Vendredi dernier, des manifestations avaient eu lieu dans plusieurs villes à l’appel de Raila Odinga.
« Ces réunions restent pacifiques jusqu’à ce que la police décide de les disperser avec des balles et des gaz lacrymogènes », a déclaré Raila Odinga mercredi.
« La police a tiré et a blessé et tué des manifestants dans diverses régions du pays, y compris ici à Nairobi », a-t-il décrié, indiquant renoncer à faire un discours devant ses partisans dans la capitale par crainte pour leur sécurité.
Vendredi, la police a tiré des gaz lacrymogènes contre son convoi à Nairobi. Elle avait fait de même pour disperser des rassemblements à Mombasa (sud) et Kisumu (ouest).
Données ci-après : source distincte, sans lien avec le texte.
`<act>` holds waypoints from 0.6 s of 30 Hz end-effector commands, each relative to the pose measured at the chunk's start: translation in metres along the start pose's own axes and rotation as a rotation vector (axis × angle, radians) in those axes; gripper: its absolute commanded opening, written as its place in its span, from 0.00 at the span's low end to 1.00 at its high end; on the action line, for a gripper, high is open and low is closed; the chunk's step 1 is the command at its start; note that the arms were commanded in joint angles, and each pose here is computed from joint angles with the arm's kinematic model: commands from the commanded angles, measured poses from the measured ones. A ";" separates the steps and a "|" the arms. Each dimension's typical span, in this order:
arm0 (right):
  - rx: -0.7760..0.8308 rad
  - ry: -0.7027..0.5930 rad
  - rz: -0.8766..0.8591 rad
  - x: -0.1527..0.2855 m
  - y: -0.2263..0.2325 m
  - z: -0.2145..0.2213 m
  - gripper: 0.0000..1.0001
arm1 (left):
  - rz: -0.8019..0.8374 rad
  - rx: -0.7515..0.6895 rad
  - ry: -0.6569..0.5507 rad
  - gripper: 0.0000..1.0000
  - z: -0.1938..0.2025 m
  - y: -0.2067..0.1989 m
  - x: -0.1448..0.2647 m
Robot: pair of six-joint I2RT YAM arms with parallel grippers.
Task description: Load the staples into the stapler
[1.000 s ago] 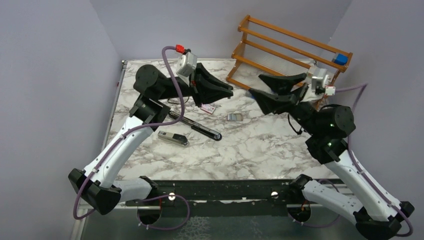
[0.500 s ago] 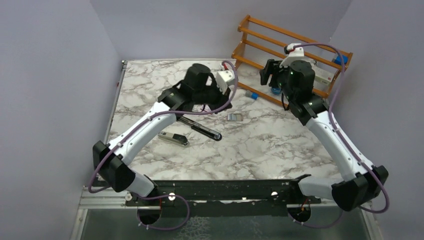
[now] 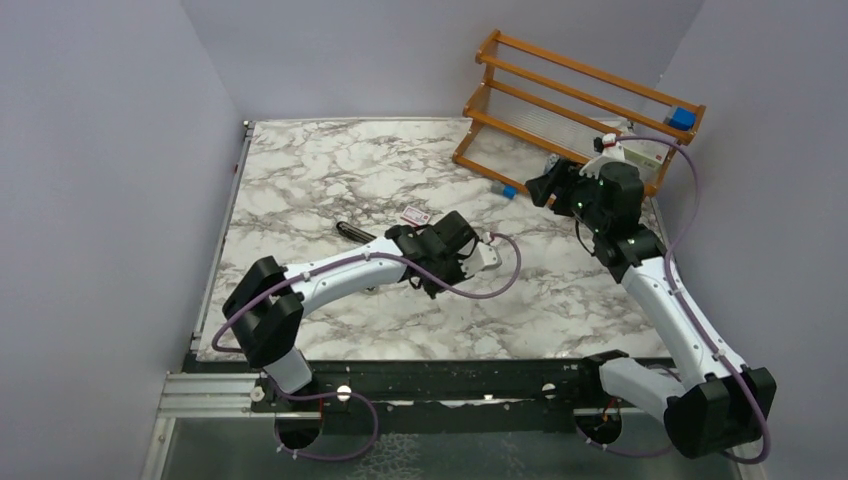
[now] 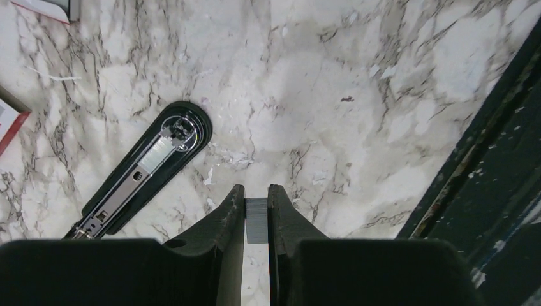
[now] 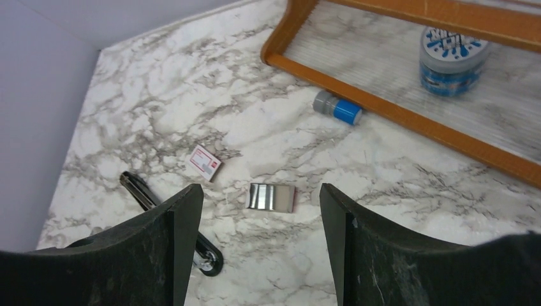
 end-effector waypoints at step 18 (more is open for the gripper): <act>-0.021 -0.002 -0.188 -0.002 0.020 -0.006 0.70 | -0.006 -0.255 0.252 0.09 0.054 -0.006 -0.072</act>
Point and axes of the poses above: each gripper's point midway between its finger pads, its own x axis back along the fingers, its own y axis along the line the jaws close on, z = x × y, the point moved 8 cm from there along x, back along the fingers, and after that the axes turned 3 degrees about x, right-handed, at the moved point
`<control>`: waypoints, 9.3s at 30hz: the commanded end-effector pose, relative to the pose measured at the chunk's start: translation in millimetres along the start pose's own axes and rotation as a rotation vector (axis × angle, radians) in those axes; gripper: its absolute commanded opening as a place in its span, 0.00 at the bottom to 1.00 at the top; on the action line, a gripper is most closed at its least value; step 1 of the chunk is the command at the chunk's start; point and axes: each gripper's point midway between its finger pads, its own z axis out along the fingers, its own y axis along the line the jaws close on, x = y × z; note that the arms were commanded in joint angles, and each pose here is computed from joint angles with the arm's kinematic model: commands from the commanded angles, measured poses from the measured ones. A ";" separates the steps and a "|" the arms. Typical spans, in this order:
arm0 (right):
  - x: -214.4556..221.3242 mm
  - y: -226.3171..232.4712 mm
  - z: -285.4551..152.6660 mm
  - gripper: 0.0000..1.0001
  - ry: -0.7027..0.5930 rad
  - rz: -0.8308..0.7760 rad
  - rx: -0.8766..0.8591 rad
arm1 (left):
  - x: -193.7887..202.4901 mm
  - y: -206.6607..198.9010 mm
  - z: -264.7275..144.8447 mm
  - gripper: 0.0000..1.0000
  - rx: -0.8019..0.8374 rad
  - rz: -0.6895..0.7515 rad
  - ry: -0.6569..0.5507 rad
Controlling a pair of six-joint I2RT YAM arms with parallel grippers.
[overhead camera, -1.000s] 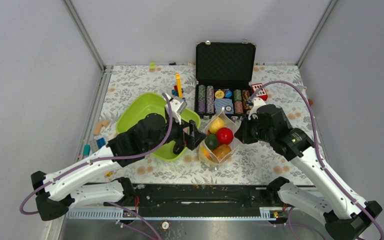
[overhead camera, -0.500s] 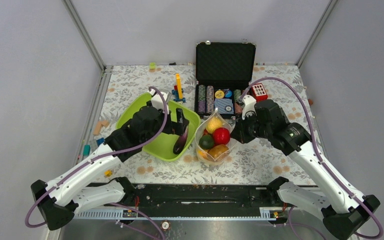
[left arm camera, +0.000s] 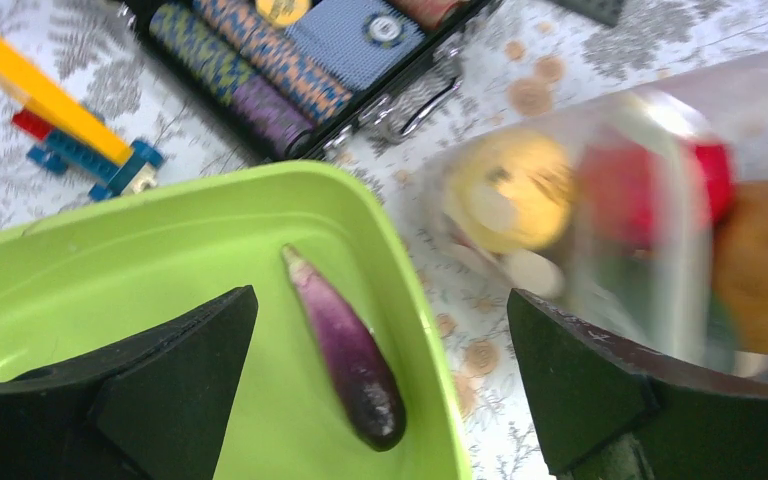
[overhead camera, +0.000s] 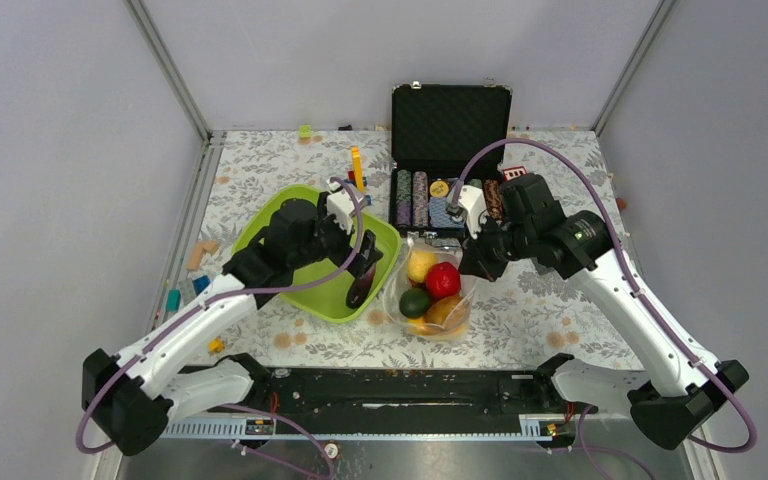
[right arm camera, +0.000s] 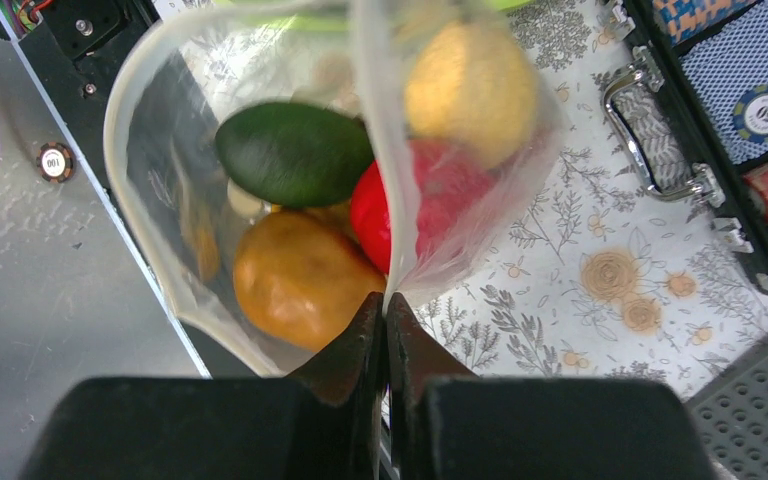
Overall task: Place the food in the zip-top bag and seal the zipper
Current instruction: Adjust the zipper food storage bag at the center of the board, then pick up the fake vegetable from the bin, then place the fake vegetable in the zipper food storage bag, then adjust the zipper food storage bag at the center of the board.
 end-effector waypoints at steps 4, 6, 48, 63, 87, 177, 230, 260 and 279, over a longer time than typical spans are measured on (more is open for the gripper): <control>-18.1 -5.1 -9.8 0.02 0.015 -0.063 0.013 | 3.4 50.2 10.8 0.99 -0.031 -0.199 -0.019; -20.6 -8.4 -7.7 0.02 0.022 -0.054 0.021 | 13.3 59.7 15.1 0.99 -0.030 -0.263 0.007; -40.6 -36.6 -8.7 0.02 -0.047 0.330 0.225 | 220.8 43.2 61.7 0.46 -0.212 -0.513 0.732; -51.1 -28.1 1.8 0.02 -0.096 0.476 0.170 | 153.8 44.7 58.2 0.00 -0.238 -0.551 0.527; -37.2 -3.3 27.8 0.00 -0.114 0.830 0.031 | -46.5 -46.7 -48.5 0.00 0.262 -0.444 -0.248; -1.6 12.1 7.2 0.09 -0.101 0.656 -0.012 | -34.9 -69.3 57.8 0.55 -0.176 -0.258 0.069; 2.4 50.4 13.9 0.68 -0.329 0.558 0.381 | -48.3 -40.3 56.9 0.00 -0.461 -0.622 0.003; 43.7 -36.0 -114.5 0.00 -0.397 0.631 0.868 | -44.3 -28.2 -1.2 0.00 -0.477 -0.530 0.030; 21.3 -75.8 -69.8 0.00 -0.274 0.561 0.824 | 24.9 -125.2 -52.9 0.06 0.105 -0.585 0.263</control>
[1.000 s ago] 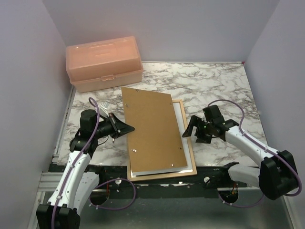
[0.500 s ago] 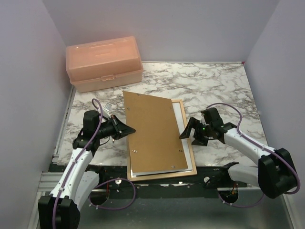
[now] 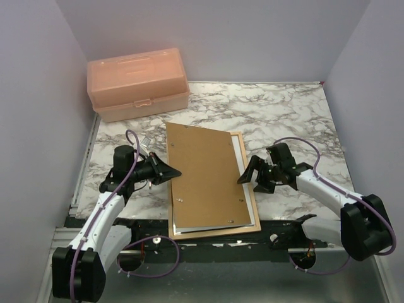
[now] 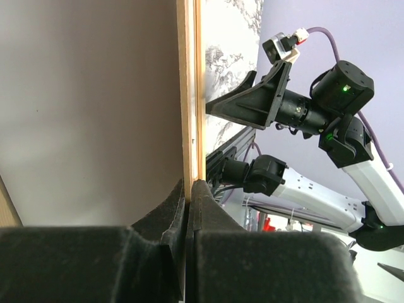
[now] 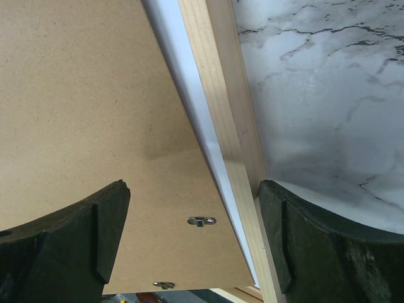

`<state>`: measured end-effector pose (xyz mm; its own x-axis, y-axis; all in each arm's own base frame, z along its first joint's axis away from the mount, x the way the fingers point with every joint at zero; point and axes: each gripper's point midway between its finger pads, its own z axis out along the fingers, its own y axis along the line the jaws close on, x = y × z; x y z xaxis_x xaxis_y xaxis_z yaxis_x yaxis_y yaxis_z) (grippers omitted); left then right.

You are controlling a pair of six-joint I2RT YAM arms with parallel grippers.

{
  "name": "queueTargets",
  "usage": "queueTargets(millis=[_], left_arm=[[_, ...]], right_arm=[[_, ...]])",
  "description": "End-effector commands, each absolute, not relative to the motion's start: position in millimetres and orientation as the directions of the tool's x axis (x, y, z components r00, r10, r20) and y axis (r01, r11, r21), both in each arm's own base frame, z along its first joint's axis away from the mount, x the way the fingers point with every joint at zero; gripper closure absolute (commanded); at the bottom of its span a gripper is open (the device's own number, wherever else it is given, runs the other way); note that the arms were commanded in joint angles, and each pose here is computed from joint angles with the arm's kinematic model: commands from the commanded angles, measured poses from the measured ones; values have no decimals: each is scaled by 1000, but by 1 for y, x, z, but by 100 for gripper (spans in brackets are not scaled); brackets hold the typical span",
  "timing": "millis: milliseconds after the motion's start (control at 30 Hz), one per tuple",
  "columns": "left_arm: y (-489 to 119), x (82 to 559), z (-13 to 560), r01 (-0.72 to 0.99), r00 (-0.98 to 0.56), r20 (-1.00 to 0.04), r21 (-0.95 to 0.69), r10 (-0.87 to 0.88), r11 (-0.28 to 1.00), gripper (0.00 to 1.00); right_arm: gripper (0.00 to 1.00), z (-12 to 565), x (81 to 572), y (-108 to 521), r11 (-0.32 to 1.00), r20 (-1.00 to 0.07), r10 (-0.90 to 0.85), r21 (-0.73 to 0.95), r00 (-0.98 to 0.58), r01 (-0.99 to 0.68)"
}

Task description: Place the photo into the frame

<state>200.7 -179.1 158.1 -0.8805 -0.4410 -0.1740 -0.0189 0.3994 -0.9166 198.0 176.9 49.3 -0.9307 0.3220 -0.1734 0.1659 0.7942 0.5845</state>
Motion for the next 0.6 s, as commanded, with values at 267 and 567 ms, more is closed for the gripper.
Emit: queueTargets(millis=[267, 567], left_arm=[[-193, 191, 173, 66, -920, -196, -931, -339, 359, 100], [-193, 188, 174, 64, -923, -195, -928, -331, 366, 100]], right_arm=[[10, 45, 194, 180, 778, -146, 320, 605, -936, 171], [10, 45, 193, 181, 776, -145, 317, 608, -937, 168]])
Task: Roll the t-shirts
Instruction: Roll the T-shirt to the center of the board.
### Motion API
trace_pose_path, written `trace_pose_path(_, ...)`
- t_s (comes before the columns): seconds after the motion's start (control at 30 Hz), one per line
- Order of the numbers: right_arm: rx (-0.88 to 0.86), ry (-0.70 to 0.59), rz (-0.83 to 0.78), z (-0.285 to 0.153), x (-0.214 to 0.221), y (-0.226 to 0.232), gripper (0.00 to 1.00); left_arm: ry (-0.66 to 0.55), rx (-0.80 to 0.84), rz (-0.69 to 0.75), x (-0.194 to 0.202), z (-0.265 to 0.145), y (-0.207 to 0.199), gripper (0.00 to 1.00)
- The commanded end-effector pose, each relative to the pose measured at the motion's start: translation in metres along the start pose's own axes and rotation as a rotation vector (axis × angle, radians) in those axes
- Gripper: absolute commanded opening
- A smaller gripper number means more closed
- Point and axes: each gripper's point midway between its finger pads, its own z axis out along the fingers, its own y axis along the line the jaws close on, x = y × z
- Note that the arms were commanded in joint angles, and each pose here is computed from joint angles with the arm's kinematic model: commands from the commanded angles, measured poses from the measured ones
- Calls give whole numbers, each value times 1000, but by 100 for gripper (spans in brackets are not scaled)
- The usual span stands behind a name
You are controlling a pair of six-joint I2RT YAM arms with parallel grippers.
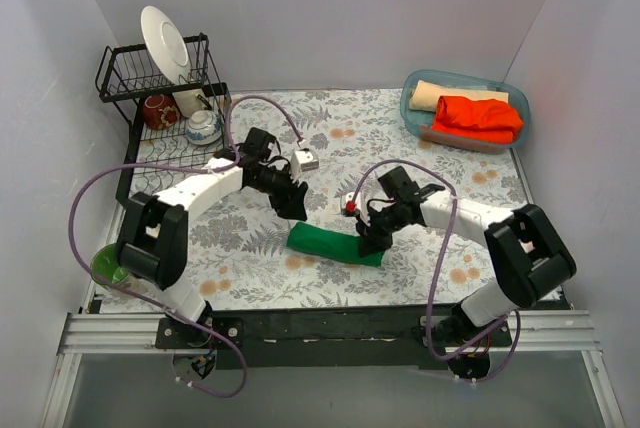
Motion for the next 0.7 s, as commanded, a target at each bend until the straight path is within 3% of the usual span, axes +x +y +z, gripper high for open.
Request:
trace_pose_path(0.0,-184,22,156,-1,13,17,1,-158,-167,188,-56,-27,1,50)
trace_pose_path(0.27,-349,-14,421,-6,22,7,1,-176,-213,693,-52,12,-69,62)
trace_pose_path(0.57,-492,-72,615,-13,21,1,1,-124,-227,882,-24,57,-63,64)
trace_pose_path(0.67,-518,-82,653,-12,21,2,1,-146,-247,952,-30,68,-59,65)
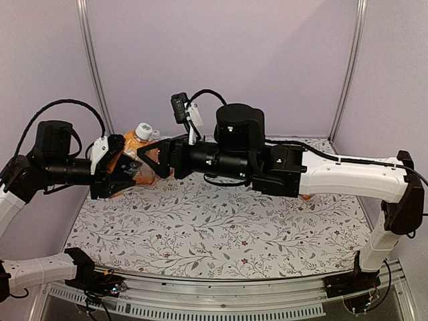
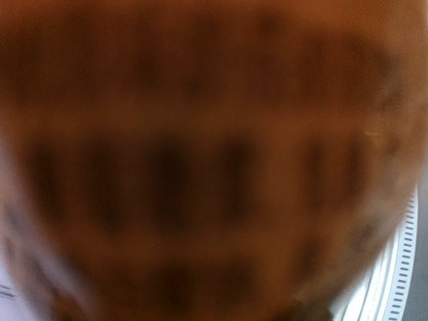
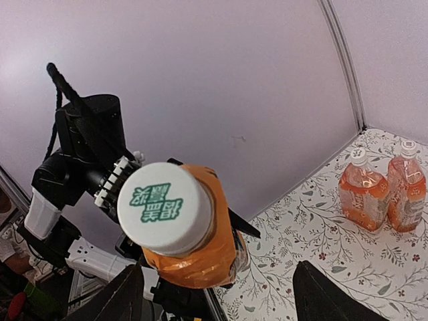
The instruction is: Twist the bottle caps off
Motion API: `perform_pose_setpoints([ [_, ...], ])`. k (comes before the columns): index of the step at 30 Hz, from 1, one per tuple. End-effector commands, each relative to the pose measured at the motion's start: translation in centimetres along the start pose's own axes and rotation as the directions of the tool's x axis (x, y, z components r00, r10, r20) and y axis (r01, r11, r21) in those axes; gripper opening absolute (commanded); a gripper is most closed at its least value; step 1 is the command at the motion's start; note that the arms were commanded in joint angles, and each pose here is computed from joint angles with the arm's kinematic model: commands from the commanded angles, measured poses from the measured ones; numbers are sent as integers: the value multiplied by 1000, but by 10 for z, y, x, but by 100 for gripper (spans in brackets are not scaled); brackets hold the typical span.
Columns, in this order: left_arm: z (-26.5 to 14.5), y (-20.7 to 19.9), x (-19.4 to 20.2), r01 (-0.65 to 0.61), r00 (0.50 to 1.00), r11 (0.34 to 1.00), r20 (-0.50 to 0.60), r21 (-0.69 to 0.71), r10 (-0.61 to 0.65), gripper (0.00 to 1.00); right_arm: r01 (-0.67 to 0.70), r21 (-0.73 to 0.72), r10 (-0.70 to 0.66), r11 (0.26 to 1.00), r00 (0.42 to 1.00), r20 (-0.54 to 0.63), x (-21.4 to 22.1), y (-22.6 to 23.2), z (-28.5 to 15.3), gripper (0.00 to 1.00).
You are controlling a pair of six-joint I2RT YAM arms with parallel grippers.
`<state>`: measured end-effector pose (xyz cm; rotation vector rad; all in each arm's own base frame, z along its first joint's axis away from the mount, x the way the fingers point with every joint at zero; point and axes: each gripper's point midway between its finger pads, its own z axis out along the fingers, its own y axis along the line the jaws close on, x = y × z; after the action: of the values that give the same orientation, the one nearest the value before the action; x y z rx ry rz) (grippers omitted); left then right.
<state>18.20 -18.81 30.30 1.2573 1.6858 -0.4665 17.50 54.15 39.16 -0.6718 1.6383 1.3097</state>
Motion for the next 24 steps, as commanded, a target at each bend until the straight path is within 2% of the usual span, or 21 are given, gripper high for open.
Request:
perform_pose_setpoints([
  [1,-10,28,-2,-209,978,964,-60,-164,201,43,11,102,-8,995,999,-34,-16,-10,-32,79],
  [4,-12,44,5,-353,934,907,-144,-229,327,43,11,168,3,986,997,-79,-16,-18,-45,80],
  [8,-16,69,9,-513,855,798,-266,-317,445,42,-48,230,84,972,986,-146,-10,-29,-52,81],
  [16,-21,86,-3,-707,707,589,-385,-392,593,43,-149,151,180,977,957,-227,2,-16,-25,75],
  [20,-18,80,-7,-743,669,547,-396,-385,630,43,-157,113,180,981,954,-238,1,-10,-10,71],
  [24,-15,76,-9,-747,664,545,-389,-380,639,43,-166,110,189,980,949,-253,8,-14,-1,59],
])
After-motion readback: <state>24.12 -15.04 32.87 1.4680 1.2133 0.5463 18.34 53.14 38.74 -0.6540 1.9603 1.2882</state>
Samedi, des militants ont déclaré que la police avait utilisé des gaz lacrymogènes contre des représentants de la société civile qui demandaient la libération de dizaines de personnes arrêtées lors des manifestations.
La Commission des droits de l’Homme du Kenya a demandé l’ouverture d’une enquête sur tous les incidents signalés impliquant la police.
L’opposition vent debout contre le président Ruto
L’alliance Azimio de Raila Odinga, défait par William Ruto à la présidentielle d’août 2022 dont il estime qu’elle lui a été « volée », entend organiser des manifestations chaque semaine contre la politique menée par le gouvernement.
Frappés de plein fouet par les hausses de prix et taxes, de nombreux Kényans disent ne pas supporter les perturbations causées par les manifestations, et n’entrevoient guère d’amélioration de leur situation à court terme.
Selon une organisation du secteur privé, Kepsa, chaque journée de mobilisation représente des pertes de 3 milliards de shillings (environ 19 millions d’euros) pour l’économie du pays.
Entre mars et mai, la coalition d’opposition Azimio a organisé des manifestations antigouvernementales qui ont fait, selon les autorités, trois morts.
Début juillet, le président Ruto a promulgué une loi de finances qui instaure une série de nouvelles taxes, malgré les critiques de l’opposition et de la population de ce pays touché par une forte inflation.
Le texte prévoit notamment une hausse de la TVA sur les carburants de 8 à 16 %, ainsi qu’un impopulaire prélèvement sur les salaires afin de financer un programme de logement à bas prix.